The sun is expected to reach the peak of its cycle in the summer of 2025, heightening risks of solar flares. Here’s what risk managers need to know
A version of this article previously appeared in our sister publication, Insurance Times
Imagine waking up tomorrow to a seemingly post-apocalyptic world – business has come to a halt, the power grids are down and no one can find a working radio or access the internet.
These would be just some of the impacts of a long-lasting radiation storm, created by a x-class solar flare directed at the planet.
What is a solar flare?
According to the European Space Agency (ESA), a solar flare is a “tremendous explosion on the sun that happens when energy stored in twisted magnetic fields – usually above sunspots – is suddenly released”.
There are three categories in which the ESA classifies solar flares according to their brightness in the x-ray wavelengths – this includes the largest x-class flares, medium-sized m-class flares and smaller c-class flares, which the ESA said “cause few noticeable consequences here on earth”.
“The category that should cause the worry would be x-class flares,” said Andrew Siffert, senior vice president and senior meteorologist at specialist insurance and reinsurance broker BMS Group.

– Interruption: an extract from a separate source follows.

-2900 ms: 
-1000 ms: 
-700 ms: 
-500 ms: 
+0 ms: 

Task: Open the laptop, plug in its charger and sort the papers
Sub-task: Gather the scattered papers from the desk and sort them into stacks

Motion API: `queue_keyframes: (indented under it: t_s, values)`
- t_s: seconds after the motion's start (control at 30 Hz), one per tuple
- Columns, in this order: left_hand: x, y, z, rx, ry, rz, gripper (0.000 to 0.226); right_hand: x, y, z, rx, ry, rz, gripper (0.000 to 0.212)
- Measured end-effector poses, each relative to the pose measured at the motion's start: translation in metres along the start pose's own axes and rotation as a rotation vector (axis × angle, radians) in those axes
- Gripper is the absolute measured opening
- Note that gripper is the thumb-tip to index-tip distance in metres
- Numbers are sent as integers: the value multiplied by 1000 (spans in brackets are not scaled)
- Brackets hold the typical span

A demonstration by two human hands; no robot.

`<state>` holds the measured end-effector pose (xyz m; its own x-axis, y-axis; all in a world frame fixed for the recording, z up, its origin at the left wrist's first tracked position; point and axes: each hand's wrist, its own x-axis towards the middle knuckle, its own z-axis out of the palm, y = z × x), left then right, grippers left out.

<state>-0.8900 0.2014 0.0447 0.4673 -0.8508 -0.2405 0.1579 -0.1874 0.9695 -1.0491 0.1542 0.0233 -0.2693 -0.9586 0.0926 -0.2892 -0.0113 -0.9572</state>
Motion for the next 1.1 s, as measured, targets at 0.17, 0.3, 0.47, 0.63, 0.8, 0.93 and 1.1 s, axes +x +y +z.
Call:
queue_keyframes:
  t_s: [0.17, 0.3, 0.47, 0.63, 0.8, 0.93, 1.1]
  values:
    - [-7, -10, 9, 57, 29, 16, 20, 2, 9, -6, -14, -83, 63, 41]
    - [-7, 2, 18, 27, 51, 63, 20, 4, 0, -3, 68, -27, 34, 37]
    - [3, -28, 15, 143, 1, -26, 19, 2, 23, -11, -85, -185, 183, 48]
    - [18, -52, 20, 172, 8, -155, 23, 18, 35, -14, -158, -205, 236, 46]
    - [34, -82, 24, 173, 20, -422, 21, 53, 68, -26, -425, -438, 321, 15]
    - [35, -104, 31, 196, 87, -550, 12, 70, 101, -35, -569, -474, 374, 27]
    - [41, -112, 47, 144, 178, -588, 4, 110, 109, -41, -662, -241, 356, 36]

NASA stated that the amount of solar flares would increase around every 11 years – forming a solar maximum. The last solar maximum occurred between 2012 and 2014.
What are the main risks for businesses?
In the most extreme and rare events, significant risks could occur.

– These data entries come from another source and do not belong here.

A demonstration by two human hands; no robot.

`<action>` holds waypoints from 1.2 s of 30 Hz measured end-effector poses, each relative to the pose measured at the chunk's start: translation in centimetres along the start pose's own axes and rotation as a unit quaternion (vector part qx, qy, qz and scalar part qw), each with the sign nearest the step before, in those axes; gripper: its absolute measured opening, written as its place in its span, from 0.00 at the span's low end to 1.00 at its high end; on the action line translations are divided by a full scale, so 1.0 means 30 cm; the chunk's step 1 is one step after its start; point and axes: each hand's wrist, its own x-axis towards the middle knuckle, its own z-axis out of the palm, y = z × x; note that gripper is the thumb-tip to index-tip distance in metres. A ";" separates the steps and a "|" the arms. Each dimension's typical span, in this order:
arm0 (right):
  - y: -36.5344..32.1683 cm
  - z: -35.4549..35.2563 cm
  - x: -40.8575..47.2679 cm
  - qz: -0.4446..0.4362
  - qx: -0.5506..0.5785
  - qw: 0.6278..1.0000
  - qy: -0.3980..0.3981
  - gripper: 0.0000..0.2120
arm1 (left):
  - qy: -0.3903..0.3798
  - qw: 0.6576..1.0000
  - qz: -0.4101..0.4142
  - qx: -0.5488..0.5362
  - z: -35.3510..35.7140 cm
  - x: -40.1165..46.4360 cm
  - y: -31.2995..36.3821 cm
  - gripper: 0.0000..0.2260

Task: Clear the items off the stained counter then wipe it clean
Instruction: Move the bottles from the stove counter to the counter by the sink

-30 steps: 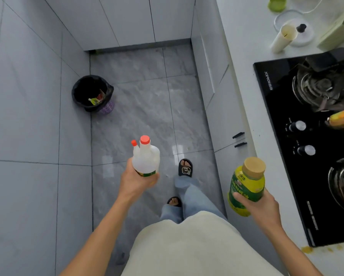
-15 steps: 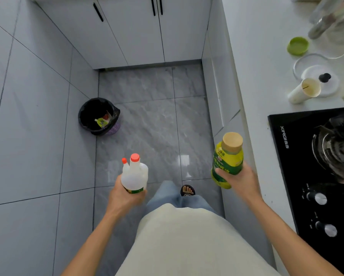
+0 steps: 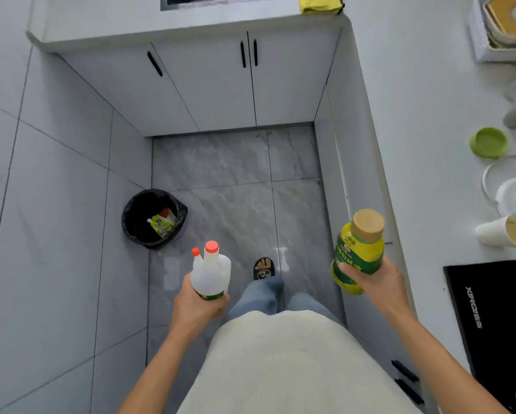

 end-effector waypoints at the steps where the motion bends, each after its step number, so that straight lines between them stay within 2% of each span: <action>1: -0.008 -0.002 0.022 0.005 -0.005 1.000 0.003 0.19 | 0.004 1.000 0.003 0.002 -0.006 0.043 0.061 0.25; 4: -0.028 -0.023 0.078 0.033 0.000 0.999 0.017 0.19 | -0.008 0.999 0.032 0.016 -0.009 0.162 0.254 0.31; 11: -0.085 -0.074 0.249 0.078 0.009 0.996 0.042 0.22 | -0.025 0.994 0.110 0.005 0.018 0.437 0.685 0.32; 16: -0.195 -0.084 0.461 0.083 0.022 0.995 0.041 0.24 | -0.031 0.992 0.125 0.001 0.025 0.576 0.912 0.36; 20: -0.352 -0.084 0.658 0.058 0.011 0.998 0.019 0.22 | -0.021 0.995 0.097 0.019 0.000 0.650 1.000 0.34; 24: -0.538 -0.073 0.851 0.033 -0.001 0.999 0.002 0.20 | -0.027 0.995 0.087 0.027 -0.051 0.720 1.009 0.21; 27: -0.685 -0.059 1.001 0.018 0.008 1.000 -0.001 0.19 | -0.045 0.997 0.065 0.016 -0.120 0.782 1.016 0.17; 32: -0.897 -0.025 1.209 0.007 0.028 0.999 0.014 0.19 | -0.045 0.997 0.046 0.032 -0.241 0.922 1.085 0.16; 36: -1.018 0.014 1.339 0.033 0.045 0.998 0.036 0.18 | -0.039 0.997 0.022 0.071 -0.328 1.107 1.217 0.21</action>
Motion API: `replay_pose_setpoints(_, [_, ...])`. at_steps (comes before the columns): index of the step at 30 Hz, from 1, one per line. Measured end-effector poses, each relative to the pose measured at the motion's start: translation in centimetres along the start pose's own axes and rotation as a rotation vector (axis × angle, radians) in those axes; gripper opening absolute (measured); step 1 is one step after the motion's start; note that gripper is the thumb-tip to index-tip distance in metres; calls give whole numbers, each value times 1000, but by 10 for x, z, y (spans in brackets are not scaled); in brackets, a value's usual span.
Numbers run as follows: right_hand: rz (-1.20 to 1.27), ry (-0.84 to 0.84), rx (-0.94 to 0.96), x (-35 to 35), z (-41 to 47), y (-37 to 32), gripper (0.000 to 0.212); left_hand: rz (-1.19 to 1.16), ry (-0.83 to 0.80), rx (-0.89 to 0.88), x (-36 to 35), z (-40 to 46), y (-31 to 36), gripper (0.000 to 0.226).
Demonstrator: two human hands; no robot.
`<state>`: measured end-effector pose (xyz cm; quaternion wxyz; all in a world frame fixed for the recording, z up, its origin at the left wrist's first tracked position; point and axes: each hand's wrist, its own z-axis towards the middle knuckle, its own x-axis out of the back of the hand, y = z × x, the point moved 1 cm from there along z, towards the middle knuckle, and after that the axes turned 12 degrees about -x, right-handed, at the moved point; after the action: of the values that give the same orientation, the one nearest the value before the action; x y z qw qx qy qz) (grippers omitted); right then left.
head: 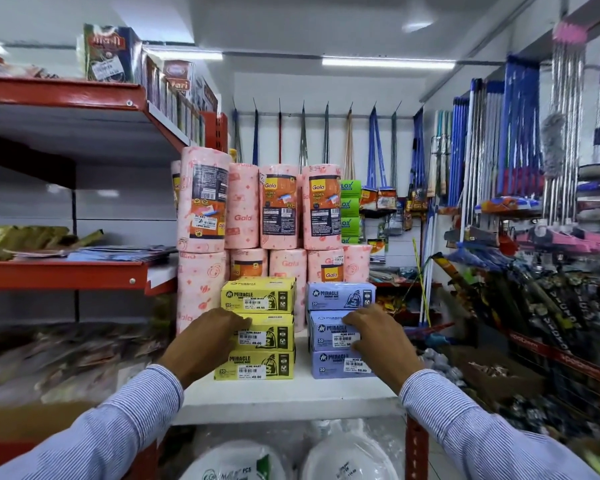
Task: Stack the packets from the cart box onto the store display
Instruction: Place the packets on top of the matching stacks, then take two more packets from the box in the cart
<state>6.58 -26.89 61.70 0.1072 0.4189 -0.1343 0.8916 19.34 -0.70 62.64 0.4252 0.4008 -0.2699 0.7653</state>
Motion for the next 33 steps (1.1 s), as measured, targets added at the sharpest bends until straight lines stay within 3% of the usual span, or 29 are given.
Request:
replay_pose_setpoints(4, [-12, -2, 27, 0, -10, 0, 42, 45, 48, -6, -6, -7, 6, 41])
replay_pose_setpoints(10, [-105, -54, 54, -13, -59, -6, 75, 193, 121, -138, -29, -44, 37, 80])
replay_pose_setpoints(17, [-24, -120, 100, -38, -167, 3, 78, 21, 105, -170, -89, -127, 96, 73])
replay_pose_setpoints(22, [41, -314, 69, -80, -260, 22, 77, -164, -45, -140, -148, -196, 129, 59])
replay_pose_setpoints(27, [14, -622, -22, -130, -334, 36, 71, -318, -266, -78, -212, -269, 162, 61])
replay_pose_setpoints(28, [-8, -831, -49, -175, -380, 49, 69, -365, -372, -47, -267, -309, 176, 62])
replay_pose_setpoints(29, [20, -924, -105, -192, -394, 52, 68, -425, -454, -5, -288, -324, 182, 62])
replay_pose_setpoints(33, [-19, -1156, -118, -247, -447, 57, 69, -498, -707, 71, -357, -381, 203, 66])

RSA’s head of underwriting strategy Michael Gregory, said these include national blackouts, loss or disruption to services reliant on satellite-enabled technologies, damage to trans-oceanic communication cables, possible damage or total failure of satellites, disruption of global navigation satellite systems (GNSS) positioning – impacting ships and aircraft – and damaged mobile communication networks.
All this means that essential services could be disrupted – including transport, retail, finance, energy and communications.
Gregory further noted that a solar flare event could see radiation increase high in the atmosphere, which could affect aircraft passengers and crew.
“One can only imagine what would happen if large parts of some countries were without power for months”
Previous solar flare incidences show how bad the business interruption could be.
In December 2006, NASA stated x-class flares caused a coronal mass ejection (CME), which interfered with GPS signals being sent to ground-based receivers.
And three years earlier in October and November, the most intense solar flare on record – dubbed the Halloween Storms of 2003 – impacted the aviation industry in both the UK and the US.
In the UK, for instance, the Parliamentary Office of Science and Technology reported in July 2010 that the compass north changed temporarily by five degrees in six minutes.
One Japanese satellite costing $640m, furthermore, was permanently damaged.
“Some might say solar flares are even worse than issues like climate change because there is no way to completely eliminate the risks of solar flare storms”
The Quebec Blackout Storm in March 1989 also saw residents in Canada experience an electrical blackout for nine hours and transport links were shutdown.
Siffert explained the risks need to be better understood, considering that the occurrence of a solar flare storm was “just as plausible in a lifetime as the main industry topics like climate change”.
“One can only imagine what would happen if large parts of some countries were without power for months,” he added.
“Some might say solar flares are even worse than issues like climate change because there is no way to completely eliminate the risks of solar flare storms.”
Why better collaboration between risk managers and insurers can help
Despite the unknowns, Siffert acknowledged that it was “not all doom and gloom”.
He said that in general, there had been “significant steps taken to mitigate the risk from solar storms” – such as “better detection of the events and the gardening of known possible failure points like better electrical grid monitoring”.
He also felt there was a “real opportunity” for insurance firms to take a different look at risk by collaborating with scientists and engineers to “help protect our society” from the potential impacts.
“If the insurance industry better understands the impacts and threats, it can help society address these challenges,” he said.
”The insurance industry has a key role to play in alerting clients to the risks that solar flares present to their operations”
“This would also allow the industry to develop specialised coverage solutions and improve disaster response strategies related to solar flares and their potential impacts.”
Gregory added that “like any risk on the radar, opportunities are as much about education and furthering knowledge as they are about mitigation”.
“In the short-term, the insurance industry has a key role to play in alerting clients to the risks that solar flares present to their operations, supporting them in mitigating these risks and ultimately providing coverage and risk transfer solutions,” he said.
“Brokers, [in particular], have a critical role they play in informing and educating customers, given they have the opportunity to get ahead of emerging risks such as solar flares, providing their clients with appropriate support in ensuring that their businesses, operations and people are protected.”